We worked long hours preparing the deck and structuring our talk but we smashed it. It seemed that the librarians were impressed by our ideas and presented us with praise and strong feedback. We hope they are interested to apply some of our prototypes in the library.

Professor Cox suggested that he is interested in continuing the prototypes that we started as faculty & student research projects with future students.

Here are some some of the prototypes that we created:



What do you think?

Angela explains how iBeacons work and their potential applications.

Bringing It All Together

By Danielle Schipani

As our project comes to a close, we have taken the time to collect our thoughts and work together to produce our final presentation for our student scholarship week. We are working to present our research findings and results, our critique of our current client, and our ideas and prototypes. There are various different small projects we are looking to present as prototypes to our client.

Those prototypes are located at http://zorak2.monmouth.edu/~rcox

Meet the Team: Professor Cox

I am Professor Dickie Cox. My expertise is in digital and interactive media, design and prototyping, animation, user experience (UX), and game studies. In CO-404 Responsive Media this spring, I am acting as the Principal Designer and Lead Developer for our design team. My roles are to help students deep-dive into the real-world issues and concerns that our client raise and connect those issues to direct experiences of stakeholders and community members, to introduce emerging digital tools and platforms to students, and help the students communicate and establish workflows between the various sub-teams since the whole class is acting as single design firm.

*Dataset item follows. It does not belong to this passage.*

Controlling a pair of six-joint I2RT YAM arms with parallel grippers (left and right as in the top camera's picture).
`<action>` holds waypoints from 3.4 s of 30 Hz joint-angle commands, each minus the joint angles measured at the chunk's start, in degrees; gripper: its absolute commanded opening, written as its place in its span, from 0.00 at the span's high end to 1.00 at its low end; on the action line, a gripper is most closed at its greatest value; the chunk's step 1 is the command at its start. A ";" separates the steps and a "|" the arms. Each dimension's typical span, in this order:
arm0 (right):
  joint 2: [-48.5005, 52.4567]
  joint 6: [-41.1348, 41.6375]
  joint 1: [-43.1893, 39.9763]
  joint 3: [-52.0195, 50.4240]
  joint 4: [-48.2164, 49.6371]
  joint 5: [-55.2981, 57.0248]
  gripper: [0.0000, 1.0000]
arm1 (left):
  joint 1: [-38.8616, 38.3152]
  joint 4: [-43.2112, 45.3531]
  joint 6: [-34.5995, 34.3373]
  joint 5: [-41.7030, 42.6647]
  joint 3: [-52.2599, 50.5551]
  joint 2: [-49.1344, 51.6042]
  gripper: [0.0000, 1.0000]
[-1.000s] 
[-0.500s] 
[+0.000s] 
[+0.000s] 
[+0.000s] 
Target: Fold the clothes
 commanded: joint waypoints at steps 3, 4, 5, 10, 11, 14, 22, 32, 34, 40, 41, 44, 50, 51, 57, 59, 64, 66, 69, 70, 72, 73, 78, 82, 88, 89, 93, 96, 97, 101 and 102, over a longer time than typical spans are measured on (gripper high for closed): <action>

I have been anxious this semester leading my first problem-based learning course with a real-world client. I worried that I would not be able to convey the necessary steps as they unfolded, that the process or technologies would overwhelm or intimidate the students, or that the students would balk at the approach since many of them study time-based production but were not necessarily familiar with design and creative coding. However, these students are amazing and they more than rose to the challenge in the last few  weeks. I have been blown away by their energy and cohesion. They are creating VR tours, interactive kiosks, geolocational beacon notification systems, digital signage, and just-in-time learning systems that are compelling and engaging prototypes. I am grateful and proud of their efforts and this experimental experience. I hope they get as much out of this as I did.

Experience with Virtual Reality

By Danielle Schipani

Virtual reality is a technology that seems to be going mainstream. Our Professor gave us the chance to try out this new technology first hand. We were able to better understand the benefits of virtual reality while also exposing ourselves to new ways of thinking and new experiences.

IMG_4211At first many students were skeptical to try while others were excited to experience a new world. I know personally the technology was foreign to me, making me skeptical to try. After watching others enjoy life in a virtual world I gave it a try and was amazed. It was also intriguing to watch my peers experience a new world while also being immersed in the real world. One student even said that when she removed her virtual reality glasses she felt somewhat sadden by the fact that our world was not as fun or vibrate as the world she had just been in.

By participating in this exercise we were able think deeper into possible solutions to making the campus library more functional. From this sparked our potential idea to work on a virtual tour for the library in order to make people more familiar with the various benefits it includes while immersing students in a space they may be unfamiliar with. Being exposed to new forms of technology allows for new paths of thinking to emerge.

The Teams, The Breakdown

By Danielle Schipani

The class worked together as a team. The team was broken up into five different sub-teams. These sub-teams have worked together throughout the semester to reach a common goal. We have come together and had a meeting each class period and discussed our findings, our group needs from other groups, and our individual group goals. In this way we were able to be individually productive while also being productive as a team. IMG_20170125_205628

Getting Started: Research

By Amanda Ly

Our Journey began in Room 206, in the Plangere Center for Communication at Monmouth University, where we were exposed to our very first lessons in “responsive media”. We began learning about the design process and how to create interactive solutions for real life problems; tackling small assignments and discovering intriguing examples of responsive media that are utilized in the world today. In the short class time we were given, we were able to collaborate on projects, brainstorm ideas for the future, and think in newly creative ways resulting from the newfound technology to which we were introduced. Although we accomplished a lot with our small assignments, we were ready for something bigger, something that posed a true challenge. After learning about how design can improve our environment, we began thinking about our University and how we can enhance the student experience here on campus through design intervention. Then, we were invited to act upon those ideas through the MU Library. The library was a perfect place for us to start, as it serves as an integral element of a student’s educational experience. But before we could dive too deeply into our design daydreams, we had to start with square one: research.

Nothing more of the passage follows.